- [Requirement]:
Given the entries below, copy each of them out exactly.

[Collected data entries]

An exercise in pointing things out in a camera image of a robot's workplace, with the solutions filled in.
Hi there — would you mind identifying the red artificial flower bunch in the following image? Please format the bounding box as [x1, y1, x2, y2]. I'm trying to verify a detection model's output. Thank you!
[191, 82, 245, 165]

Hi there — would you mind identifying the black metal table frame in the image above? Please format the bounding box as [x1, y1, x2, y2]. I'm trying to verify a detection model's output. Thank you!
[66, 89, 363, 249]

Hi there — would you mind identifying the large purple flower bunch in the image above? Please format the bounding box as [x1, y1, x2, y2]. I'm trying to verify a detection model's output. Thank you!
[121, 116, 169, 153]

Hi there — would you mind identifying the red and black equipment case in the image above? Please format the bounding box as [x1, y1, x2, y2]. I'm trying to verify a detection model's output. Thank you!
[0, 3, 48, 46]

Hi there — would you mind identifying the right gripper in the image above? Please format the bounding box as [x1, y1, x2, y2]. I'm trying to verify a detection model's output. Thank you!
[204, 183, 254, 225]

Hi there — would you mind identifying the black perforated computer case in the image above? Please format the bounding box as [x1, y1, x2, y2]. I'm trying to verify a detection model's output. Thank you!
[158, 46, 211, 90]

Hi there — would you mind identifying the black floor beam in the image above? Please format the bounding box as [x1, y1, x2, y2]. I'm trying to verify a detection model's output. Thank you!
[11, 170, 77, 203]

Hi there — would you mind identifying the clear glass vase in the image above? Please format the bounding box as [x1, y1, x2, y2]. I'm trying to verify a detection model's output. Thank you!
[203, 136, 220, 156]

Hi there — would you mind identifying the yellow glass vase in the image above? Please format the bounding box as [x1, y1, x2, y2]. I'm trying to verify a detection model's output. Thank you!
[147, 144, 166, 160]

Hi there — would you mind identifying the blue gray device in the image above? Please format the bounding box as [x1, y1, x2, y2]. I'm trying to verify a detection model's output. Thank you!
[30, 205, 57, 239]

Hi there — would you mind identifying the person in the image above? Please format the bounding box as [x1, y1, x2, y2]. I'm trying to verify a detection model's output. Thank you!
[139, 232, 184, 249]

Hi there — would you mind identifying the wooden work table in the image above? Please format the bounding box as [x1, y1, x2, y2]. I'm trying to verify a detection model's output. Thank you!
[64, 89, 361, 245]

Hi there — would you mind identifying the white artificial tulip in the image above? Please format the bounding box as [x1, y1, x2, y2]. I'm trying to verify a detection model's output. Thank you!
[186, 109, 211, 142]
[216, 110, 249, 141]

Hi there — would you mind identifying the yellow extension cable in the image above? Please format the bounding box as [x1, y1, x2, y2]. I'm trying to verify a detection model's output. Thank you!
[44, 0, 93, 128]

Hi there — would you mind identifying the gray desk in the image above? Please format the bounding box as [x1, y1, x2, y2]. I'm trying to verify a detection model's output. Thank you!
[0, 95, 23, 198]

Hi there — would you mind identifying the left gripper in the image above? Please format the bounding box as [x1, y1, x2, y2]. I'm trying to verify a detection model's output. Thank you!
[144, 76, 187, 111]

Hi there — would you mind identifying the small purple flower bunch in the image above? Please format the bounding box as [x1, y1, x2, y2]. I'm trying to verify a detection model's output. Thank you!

- [Result of this task]:
An exercise in pointing things out in a camera image of a robot's workplace, with the solutions filled in.
Hi there — would you mind identifying the red artificial flower bunch in the following image? Please format the bounding box as [x1, y1, x2, y2]. I'm trying to verify a detection model's output. Thank you!
[191, 82, 245, 165]

Hi there — would you mind identifying the black metal table frame in the image above? Please format the bounding box as [x1, y1, x2, y2]. I'm trying to verify a detection model's output. Thank you!
[66, 89, 363, 249]

Hi there — would you mind identifying the large purple flower bunch in the image above? Please format the bounding box as [x1, y1, x2, y2]. I'm trying to verify a detection model's output. Thank you!
[121, 116, 169, 153]

Hi there — would you mind identifying the red and black equipment case in the image above? Please format the bounding box as [x1, y1, x2, y2]. I'm trying to verify a detection model's output. Thank you!
[0, 3, 48, 46]

Hi there — would you mind identifying the right gripper in the image above? Please format the bounding box as [x1, y1, x2, y2]. I'm trying to verify a detection model's output. Thank you!
[204, 183, 254, 225]

Hi there — would you mind identifying the black perforated computer case in the image above? Please format the bounding box as [x1, y1, x2, y2]. I'm trying to verify a detection model's output. Thank you!
[158, 46, 211, 90]

Hi there — would you mind identifying the black floor beam in the image above? Please format the bounding box as [x1, y1, x2, y2]. I'm trying to verify a detection model's output. Thank you!
[11, 170, 77, 203]

Hi there — would you mind identifying the clear glass vase in the image above? Please format the bounding box as [x1, y1, x2, y2]. I'm trying to verify a detection model's output. Thank you!
[203, 136, 220, 156]

Hi there — would you mind identifying the yellow glass vase in the image above? Please format the bounding box as [x1, y1, x2, y2]. I'm trying to verify a detection model's output. Thank you!
[147, 144, 166, 160]

Hi there — would you mind identifying the blue gray device in the image above? Please format the bounding box as [x1, y1, x2, y2]. I'm trying to verify a detection model's output. Thank you!
[30, 205, 57, 239]

Hi there — would you mind identifying the person in the image above? Please format the bounding box as [x1, y1, x2, y2]. I'm trying to verify a detection model's output. Thank you!
[139, 232, 184, 249]

Hi there — would you mind identifying the wooden work table in the image above? Please format the bounding box as [x1, y1, x2, y2]. I'm trying to verify a detection model's output. Thank you!
[64, 89, 361, 245]

Hi there — would you mind identifying the white artificial tulip in the image above? Please format the bounding box as [x1, y1, x2, y2]. I'm trying to verify a detection model's output. Thank you!
[186, 109, 211, 142]
[216, 110, 249, 141]

Hi there — would you mind identifying the yellow extension cable in the image above? Please format the bounding box as [x1, y1, x2, y2]. I'm trying to verify a detection model's output. Thank you!
[44, 0, 93, 128]

Hi there — would you mind identifying the gray desk in the image above? Please format the bounding box as [x1, y1, x2, y2]. I'm trying to verify a detection model's output. Thank you!
[0, 95, 23, 198]

Hi there — would you mind identifying the left gripper in the image above? Please format the bounding box as [x1, y1, x2, y2]. I'm trying to verify a detection model's output. Thank you!
[144, 76, 187, 111]

Hi there — would you mind identifying the small purple flower bunch in the image above? Please format the bounding box as [x1, y1, x2, y2]. I'm trying to verify a detection model's output. Thank you!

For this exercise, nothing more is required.